De nos jours, une caractéristique frappante de la politique américaine est la fuite des «travailleurs» – généralement des cols bleus ou des employés de bureau – du parti démocrate. Pendant de nombreuses décennies après le New Deal, les démocrates étaient le parti qui défendait les syndicats, la sécurité sur le lieu de travail et le salaire minimum, tandis que les républicains étaient les champions du monde des affaires.
Pourtant, selon Gallup, la proportion de républicains s'identifiant à la «classe ouvrière» ou à la «classe inférieure» est passée de 27% en 2002 à 46% aujourd'hui, tandis que la proportion de démocrates issus de la classe ouvrière a légèrement baissé (de 37% à 35%).
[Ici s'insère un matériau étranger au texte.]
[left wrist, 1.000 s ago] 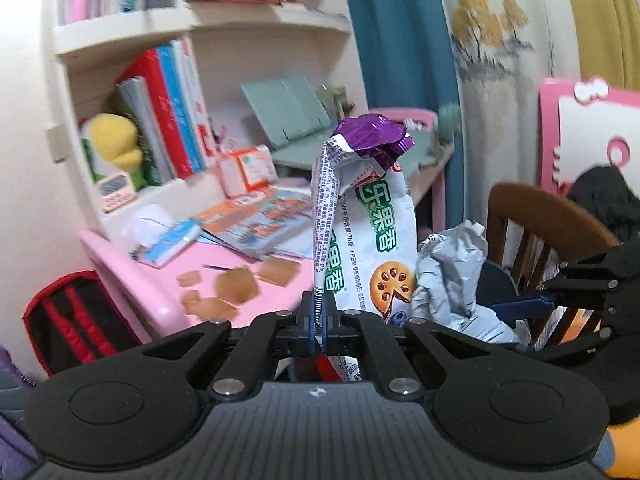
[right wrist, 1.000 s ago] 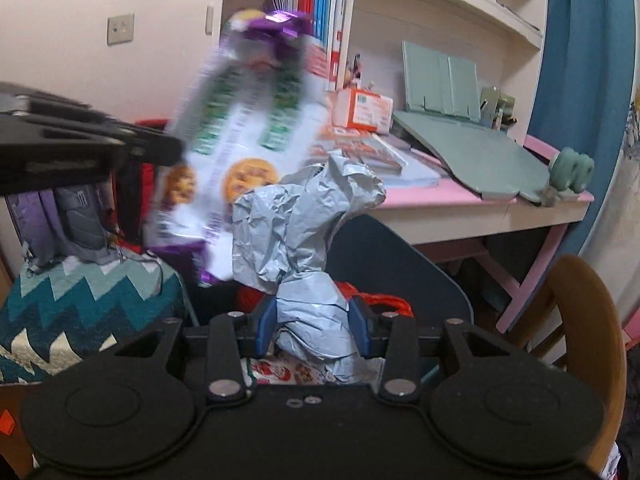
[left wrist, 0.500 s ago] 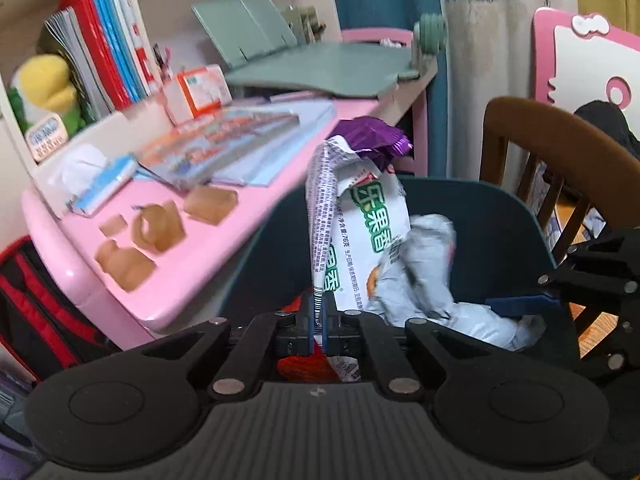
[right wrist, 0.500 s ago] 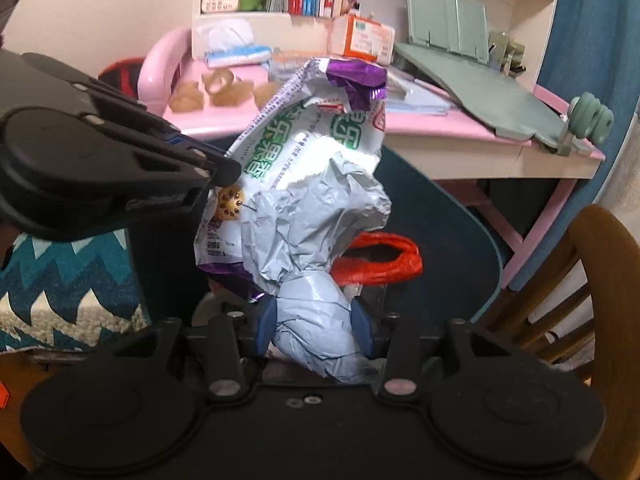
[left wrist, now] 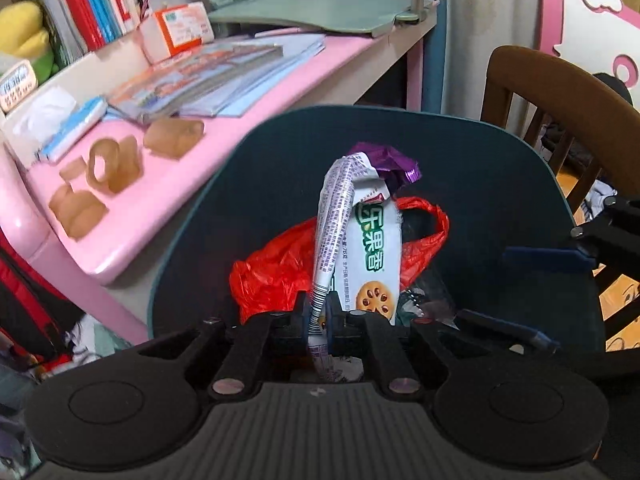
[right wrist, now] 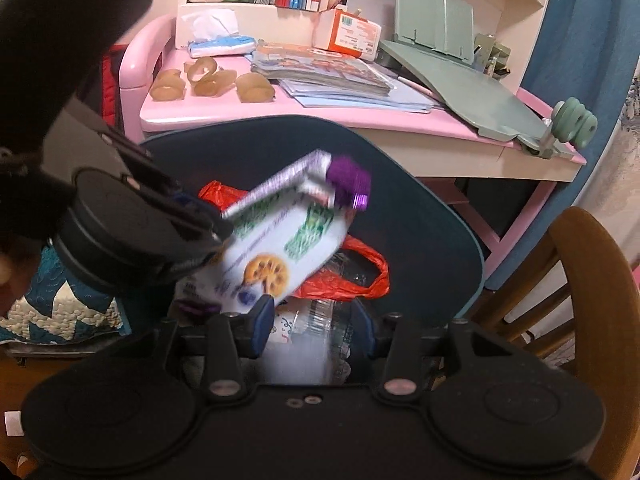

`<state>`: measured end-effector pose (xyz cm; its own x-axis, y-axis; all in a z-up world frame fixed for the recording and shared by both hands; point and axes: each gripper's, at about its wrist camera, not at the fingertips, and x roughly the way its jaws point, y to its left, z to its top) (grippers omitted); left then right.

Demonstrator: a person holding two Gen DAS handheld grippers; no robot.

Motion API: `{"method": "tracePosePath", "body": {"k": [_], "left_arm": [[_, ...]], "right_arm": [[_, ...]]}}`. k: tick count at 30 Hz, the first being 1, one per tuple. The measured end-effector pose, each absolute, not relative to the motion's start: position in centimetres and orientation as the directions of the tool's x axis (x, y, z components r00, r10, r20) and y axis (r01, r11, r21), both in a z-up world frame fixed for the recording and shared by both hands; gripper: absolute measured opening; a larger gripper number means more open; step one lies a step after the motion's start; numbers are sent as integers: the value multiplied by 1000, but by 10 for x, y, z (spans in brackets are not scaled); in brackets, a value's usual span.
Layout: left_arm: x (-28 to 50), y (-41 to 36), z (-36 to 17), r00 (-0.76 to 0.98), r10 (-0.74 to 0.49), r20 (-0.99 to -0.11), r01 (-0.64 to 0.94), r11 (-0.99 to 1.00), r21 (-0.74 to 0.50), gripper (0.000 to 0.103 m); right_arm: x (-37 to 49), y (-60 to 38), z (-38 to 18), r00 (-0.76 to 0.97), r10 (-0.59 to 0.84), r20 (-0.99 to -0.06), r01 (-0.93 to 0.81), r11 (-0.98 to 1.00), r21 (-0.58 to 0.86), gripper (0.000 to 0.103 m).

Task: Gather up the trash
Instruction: 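Open both tools to drop the wrapper and paper into the bin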

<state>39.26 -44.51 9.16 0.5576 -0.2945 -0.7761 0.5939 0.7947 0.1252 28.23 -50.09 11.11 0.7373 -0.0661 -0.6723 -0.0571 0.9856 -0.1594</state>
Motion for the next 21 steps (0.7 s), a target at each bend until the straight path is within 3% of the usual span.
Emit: {"method": "tracePosePath", "body": {"k": [4,7,10,11,12,21], "left_arm": [[390,-439,92,539,-314,-782,589,804,83,13],[386,-434,95,534,-337,-775,587,808,53,22],[377,-429,104,545,-364,-755,585,810,31,40],[375,-427,107,547,-373,-750,583,812,21,57],[372,-425,111,554,-380,-741,578,816,15,64],[335,-395,147,607,-416,-677,566,825,1,71]], "right_arm": [[276,-501,117,749,-61,-660,-60,986,-158,43],[271,-501,122,757,-59,-651,-61,985,-160,44],[265,-498,130,767,-58,-639,-63,984,-165,44],[263,-498,132,770,-57,-635,-63,984,-165,44],[260,-497,135,774,-56,-630,-64,984,-166,44],[229,-487,163,811,-23,-584,-89,983,-162,44]]}}
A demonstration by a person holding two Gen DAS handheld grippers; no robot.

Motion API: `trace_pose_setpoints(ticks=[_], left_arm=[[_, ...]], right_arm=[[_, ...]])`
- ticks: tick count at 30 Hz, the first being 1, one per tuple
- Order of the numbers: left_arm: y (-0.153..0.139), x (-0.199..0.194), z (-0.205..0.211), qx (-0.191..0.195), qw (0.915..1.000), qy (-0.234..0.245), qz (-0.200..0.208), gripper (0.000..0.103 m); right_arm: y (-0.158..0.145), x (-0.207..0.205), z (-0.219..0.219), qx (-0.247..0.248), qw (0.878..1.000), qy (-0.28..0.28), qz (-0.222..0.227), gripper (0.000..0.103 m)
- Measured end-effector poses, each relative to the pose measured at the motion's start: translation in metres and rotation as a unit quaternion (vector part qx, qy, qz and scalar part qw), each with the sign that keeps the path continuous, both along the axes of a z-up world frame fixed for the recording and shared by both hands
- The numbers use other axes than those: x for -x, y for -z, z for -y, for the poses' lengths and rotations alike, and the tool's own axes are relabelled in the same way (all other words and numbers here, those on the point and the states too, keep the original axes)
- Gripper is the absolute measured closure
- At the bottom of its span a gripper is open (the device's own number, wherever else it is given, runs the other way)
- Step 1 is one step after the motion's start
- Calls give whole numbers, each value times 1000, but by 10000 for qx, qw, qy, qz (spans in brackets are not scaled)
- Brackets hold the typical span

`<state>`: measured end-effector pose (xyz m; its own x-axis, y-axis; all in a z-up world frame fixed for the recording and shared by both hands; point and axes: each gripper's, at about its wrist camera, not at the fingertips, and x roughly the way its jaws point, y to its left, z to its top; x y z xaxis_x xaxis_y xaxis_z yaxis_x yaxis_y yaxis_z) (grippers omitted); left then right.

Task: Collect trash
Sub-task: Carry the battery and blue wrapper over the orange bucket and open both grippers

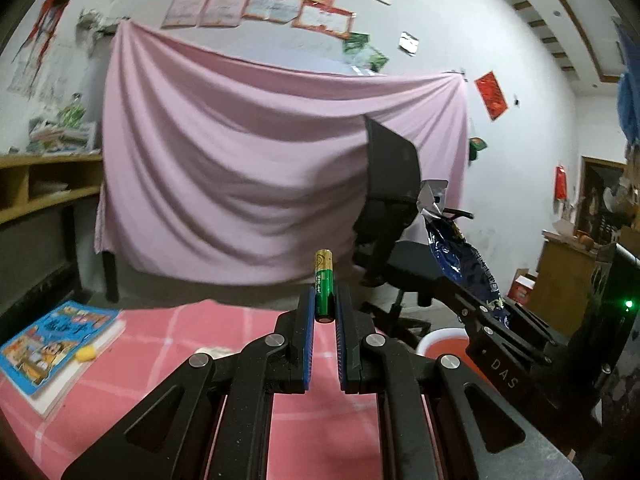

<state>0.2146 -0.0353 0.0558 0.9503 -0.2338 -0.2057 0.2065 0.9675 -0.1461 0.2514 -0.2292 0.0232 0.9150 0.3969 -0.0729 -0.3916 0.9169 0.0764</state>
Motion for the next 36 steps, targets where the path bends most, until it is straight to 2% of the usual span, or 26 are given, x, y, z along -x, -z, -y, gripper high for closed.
trace_pose_setpoints(ticks=[5, 12, 19, 25, 29, 33, 36], left_arm=[[-5, -9, 36, -122, 9996, 259, -55, 96], [5, -25, 106, -566, 9955, 737, -193, 96], [22, -56, 159, -653, 9889, 1151, -682, 96], [35, -86, 186, -643, 9801, 1398, -1254, 96], [44, -97, 197, -690, 9744, 1463, -1563, 96], [53, -100, 202, -704, 9696, 1547, -1760, 96], [56, -101, 201, -642, 9671, 1595, -1877, 96]], right_arm=[[-1, 0, 34, -165, 9995, 281, 49, 79], [11, 3, 86, -133, 9981, 598, -90, 79], [20, -7, 128, -460, 9928, 962, -544, 79], [29, -20, 150, -643, 9862, 1190, -959, 79], [38, -29, 165, -795, 9774, 1363, -1410, 78], [48, -33, 175, -920, 9683, 1494, -1781, 63], [51, -35, 179, -944, 9648, 1529, -1922, 59]])
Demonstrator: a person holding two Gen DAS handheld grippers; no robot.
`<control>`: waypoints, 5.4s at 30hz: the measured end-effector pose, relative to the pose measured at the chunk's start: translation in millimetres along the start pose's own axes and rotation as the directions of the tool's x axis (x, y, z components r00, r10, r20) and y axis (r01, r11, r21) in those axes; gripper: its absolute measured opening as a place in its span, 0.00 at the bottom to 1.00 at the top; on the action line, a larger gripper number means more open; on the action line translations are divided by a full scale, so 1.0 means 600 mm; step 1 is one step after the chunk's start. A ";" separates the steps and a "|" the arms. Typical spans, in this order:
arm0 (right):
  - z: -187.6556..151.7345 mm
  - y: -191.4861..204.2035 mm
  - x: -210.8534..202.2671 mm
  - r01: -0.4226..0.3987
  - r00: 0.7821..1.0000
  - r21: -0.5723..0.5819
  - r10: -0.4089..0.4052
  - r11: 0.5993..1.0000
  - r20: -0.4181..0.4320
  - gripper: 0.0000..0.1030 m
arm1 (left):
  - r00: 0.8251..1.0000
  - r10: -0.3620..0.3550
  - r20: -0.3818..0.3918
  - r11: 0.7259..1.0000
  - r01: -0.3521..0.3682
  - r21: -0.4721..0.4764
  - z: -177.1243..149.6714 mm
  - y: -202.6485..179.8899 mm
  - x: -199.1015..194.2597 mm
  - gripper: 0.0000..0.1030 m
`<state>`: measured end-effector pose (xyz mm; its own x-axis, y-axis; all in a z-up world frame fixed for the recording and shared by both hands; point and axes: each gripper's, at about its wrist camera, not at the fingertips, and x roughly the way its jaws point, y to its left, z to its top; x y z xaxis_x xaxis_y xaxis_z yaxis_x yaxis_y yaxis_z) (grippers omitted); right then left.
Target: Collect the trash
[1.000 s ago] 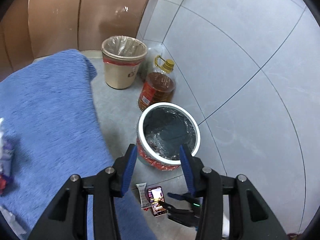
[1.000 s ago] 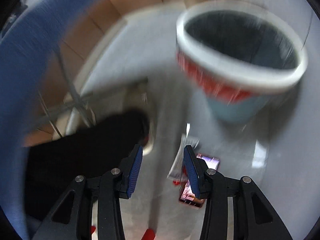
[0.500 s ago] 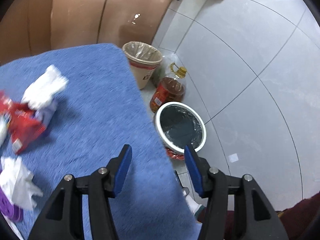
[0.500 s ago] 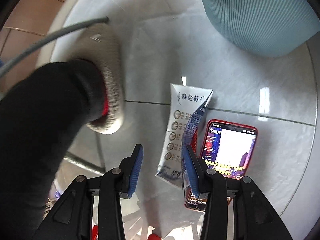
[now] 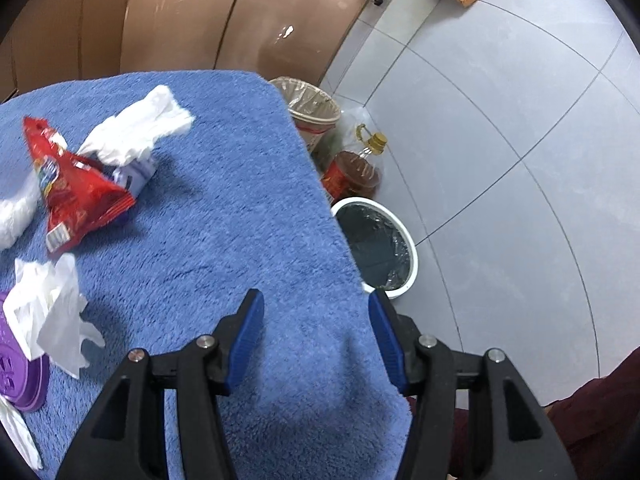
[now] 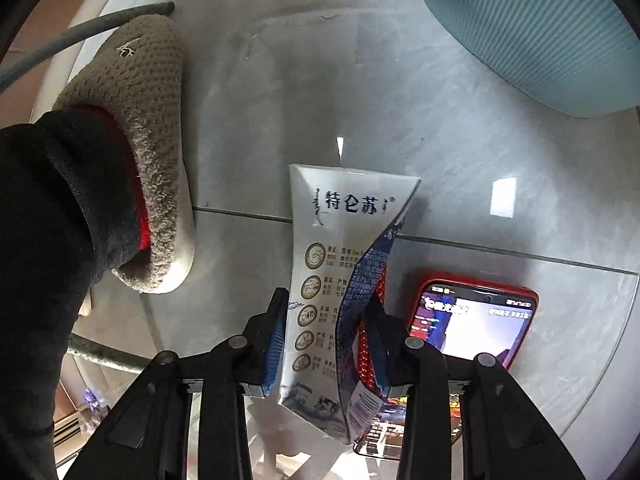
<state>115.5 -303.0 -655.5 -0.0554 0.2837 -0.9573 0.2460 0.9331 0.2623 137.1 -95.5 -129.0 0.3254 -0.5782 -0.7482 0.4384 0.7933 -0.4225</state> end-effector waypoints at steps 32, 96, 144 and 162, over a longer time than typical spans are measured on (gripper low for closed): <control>-0.021 -0.036 -0.655 0.093 0.741 -0.085 -0.012 0.992 0.671 0.31 | 0.980 0.039 0.197 0.996 -0.023 -0.083 -0.093 0.017 -0.202 0.51; -0.108 0.480 -0.866 0.149 0.631 -0.475 0.286 0.867 0.721 0.52 | 0.960 0.267 0.084 0.904 -0.219 -0.368 -0.016 0.414 -0.247 0.72; 0.029 0.539 -0.801 -0.022 0.685 -0.611 0.457 0.791 0.567 0.04 | 0.948 0.180 0.264 0.901 -0.051 -0.432 -0.012 0.402 -0.345 0.36; -0.067 0.258 -0.914 0.027 0.595 -0.410 0.315 0.912 0.739 0.04 | 0.978 0.003 0.208 0.983 0.035 -0.180 0.101 0.124 -0.239 0.36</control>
<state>145.2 -305.0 -84.9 0.7600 0.2994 -0.5769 -0.1739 0.9489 0.2633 173.9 34.8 -22.2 0.4940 -0.6029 -0.6265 0.2914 0.7937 -0.5340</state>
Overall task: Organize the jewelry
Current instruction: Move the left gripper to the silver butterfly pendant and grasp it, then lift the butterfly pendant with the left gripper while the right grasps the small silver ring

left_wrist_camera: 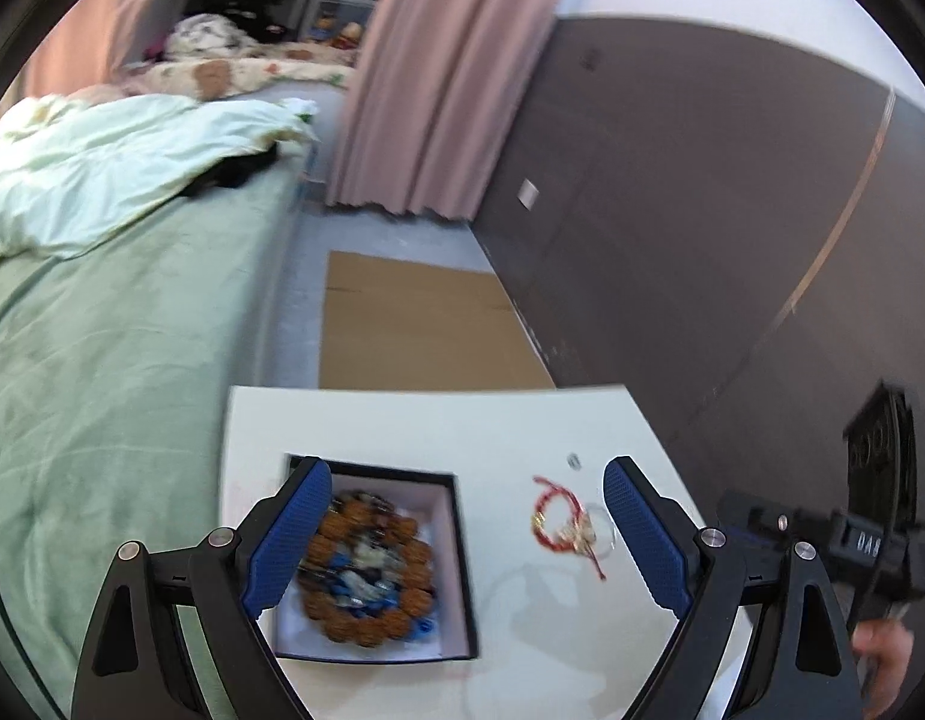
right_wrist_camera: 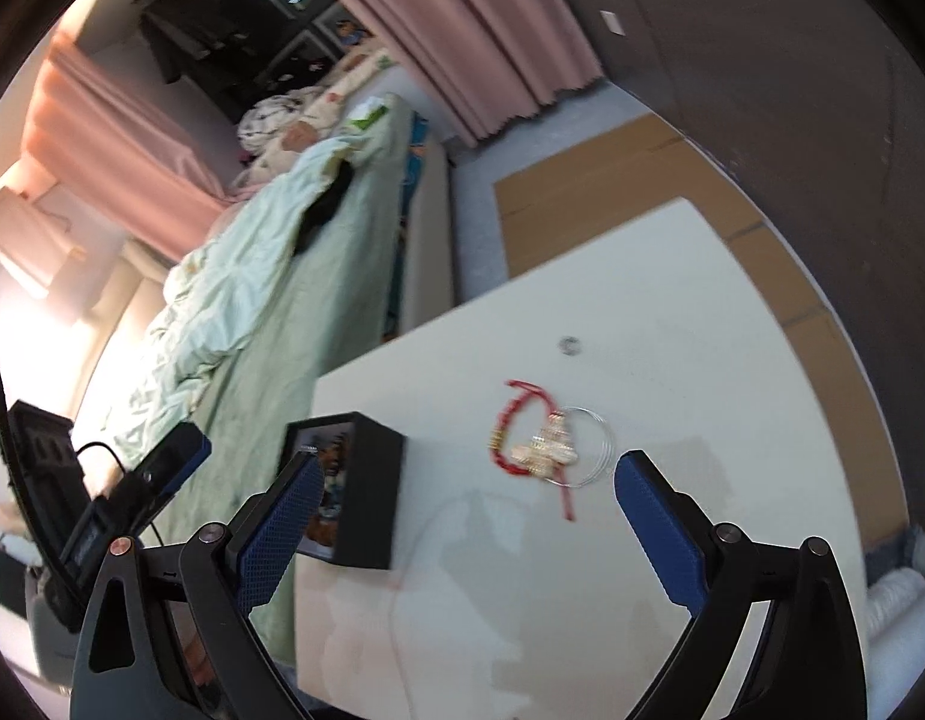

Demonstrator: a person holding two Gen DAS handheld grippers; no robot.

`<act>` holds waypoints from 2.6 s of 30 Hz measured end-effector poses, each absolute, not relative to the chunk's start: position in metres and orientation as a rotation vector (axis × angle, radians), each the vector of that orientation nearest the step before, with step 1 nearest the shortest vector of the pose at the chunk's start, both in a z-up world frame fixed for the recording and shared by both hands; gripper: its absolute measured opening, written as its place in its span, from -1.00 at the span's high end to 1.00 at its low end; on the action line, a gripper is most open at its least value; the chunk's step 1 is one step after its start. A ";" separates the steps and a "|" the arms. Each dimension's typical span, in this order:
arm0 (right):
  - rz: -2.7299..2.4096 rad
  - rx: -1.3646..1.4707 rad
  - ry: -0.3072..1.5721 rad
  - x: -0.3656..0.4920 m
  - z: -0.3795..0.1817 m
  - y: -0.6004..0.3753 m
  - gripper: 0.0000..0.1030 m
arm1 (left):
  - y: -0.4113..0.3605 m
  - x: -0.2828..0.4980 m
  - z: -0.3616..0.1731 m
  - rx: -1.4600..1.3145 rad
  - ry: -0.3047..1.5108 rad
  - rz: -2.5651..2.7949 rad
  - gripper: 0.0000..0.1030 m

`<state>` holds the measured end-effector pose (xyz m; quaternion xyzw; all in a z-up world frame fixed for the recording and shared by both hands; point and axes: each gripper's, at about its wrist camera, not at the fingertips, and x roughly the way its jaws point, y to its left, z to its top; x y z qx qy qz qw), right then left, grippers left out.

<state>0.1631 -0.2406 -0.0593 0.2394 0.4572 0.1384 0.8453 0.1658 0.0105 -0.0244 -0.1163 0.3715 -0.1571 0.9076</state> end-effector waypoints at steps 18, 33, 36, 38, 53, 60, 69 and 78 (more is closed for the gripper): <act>0.118 0.523 0.985 0.166 -0.071 -0.313 -0.54 | -0.111 0.189 -0.078 0.029 0.947 -0.575 0.15; 0.009 0.502 1.055 0.180 -0.083 -0.337 -0.54 | -0.152 0.212 -0.126 0.180 1.038 -0.523 0.36; 0.008 0.507 1.052 0.180 -0.082 -0.338 -0.54 | -0.155 0.217 -0.136 0.187 1.058 -0.498 0.61; 0.014 0.504 1.052 0.182 -0.082 -0.337 -0.54 | -0.153 0.217 -0.135 0.169 1.044 -0.491 0.88; 0.071 0.468 1.052 0.183 -0.081 -0.320 -0.53 | -0.131 0.210 -0.105 0.052 0.992 -0.509 1.00; 0.091 0.467 1.055 0.186 -0.085 -0.306 -0.52 | -0.112 0.206 -0.082 -0.020 0.954 -0.507 1.00; 0.121 0.436 1.080 0.214 -0.097 -0.268 0.00 | -0.073 0.210 -0.060 -0.104 0.904 -0.471 1.00; 0.124 0.384 1.065 0.247 -0.102 -0.232 0.20 | -0.025 0.224 -0.054 -0.188 0.887 -0.404 1.00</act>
En outre, alors que 46% des électeurs blancs appartenant à des ménages syndiqués soutenaient les démocrates en 1968, cette proportion est tombée à environ 33% en 2020, soit une quasi-égalité avec les républicains. Depuis les années 1990, les habitants des quartiers pauvres et ouvriers préfèrent de plus en plus les républicains aux démocrates.
L'explication habituelle de ce changement est la montée du «néolibéralisme», l'idéologie pro-marché qui a prévalu dans les cercles politiques des années 1980 au début des années 2000. Les néolibéraux ont encouragé la déréglementation et la mondialisation en soutenant le libre-échange, la libre circulation des capitaux et la migration maximale. Bien que les républicains aient favorisé les politiques néolibérales plus que les démocrates ne l'ont jamais fait, ces derniers ont fini par les adopter. Une fois que les partis ont cessé de diverger sur les politiques économiques, les travailleurs se sont tournés vers les républicains qui répondaient mieux à leurs préoccupations religieuses et morales, et surtout à leur hostilité à l'égard de l'immigration.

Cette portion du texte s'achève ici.